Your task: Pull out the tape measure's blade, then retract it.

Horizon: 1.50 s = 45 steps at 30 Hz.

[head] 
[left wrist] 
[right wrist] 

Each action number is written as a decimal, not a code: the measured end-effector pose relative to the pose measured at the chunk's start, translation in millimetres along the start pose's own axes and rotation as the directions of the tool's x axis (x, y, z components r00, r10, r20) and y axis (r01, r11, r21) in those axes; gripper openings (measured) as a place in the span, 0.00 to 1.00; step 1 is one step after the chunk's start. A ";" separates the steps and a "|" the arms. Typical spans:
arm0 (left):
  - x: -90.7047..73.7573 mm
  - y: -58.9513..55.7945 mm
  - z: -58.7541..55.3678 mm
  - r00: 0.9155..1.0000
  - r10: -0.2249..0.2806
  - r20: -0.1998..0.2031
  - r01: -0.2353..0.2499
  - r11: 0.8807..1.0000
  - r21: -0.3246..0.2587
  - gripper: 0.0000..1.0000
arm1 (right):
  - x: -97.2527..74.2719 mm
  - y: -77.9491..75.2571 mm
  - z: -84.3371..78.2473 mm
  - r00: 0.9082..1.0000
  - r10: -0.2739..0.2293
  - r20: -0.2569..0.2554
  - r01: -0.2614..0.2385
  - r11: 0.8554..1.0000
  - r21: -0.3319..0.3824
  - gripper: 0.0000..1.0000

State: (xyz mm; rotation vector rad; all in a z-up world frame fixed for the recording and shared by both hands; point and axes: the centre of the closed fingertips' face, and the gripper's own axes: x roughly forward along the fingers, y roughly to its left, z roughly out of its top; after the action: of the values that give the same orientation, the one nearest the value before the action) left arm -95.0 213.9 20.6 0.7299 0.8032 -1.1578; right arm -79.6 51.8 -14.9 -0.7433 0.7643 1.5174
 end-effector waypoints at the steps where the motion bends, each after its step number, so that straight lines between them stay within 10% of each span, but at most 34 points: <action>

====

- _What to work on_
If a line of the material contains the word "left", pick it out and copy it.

- _Reply to the task_
[left wrist] 
arm0 (left):
State: (xyz mm; rotation vector rad; all in a z-up world frame fixed for the recording and shared by both hands; point and axes: the centre of the closed fingertips' face, and the gripper's own axes: x roughly forward along the fingers, y roughly to its left, z roughly out of its top; after the action: of the values that give the same orientation, the one nearest the value before the action) left arm -95.0 213.9 20.6 0.7299 0.8032 -1.1578; right arm -79.6 51.8 -14.9 -0.7433 0.7643 1.5174

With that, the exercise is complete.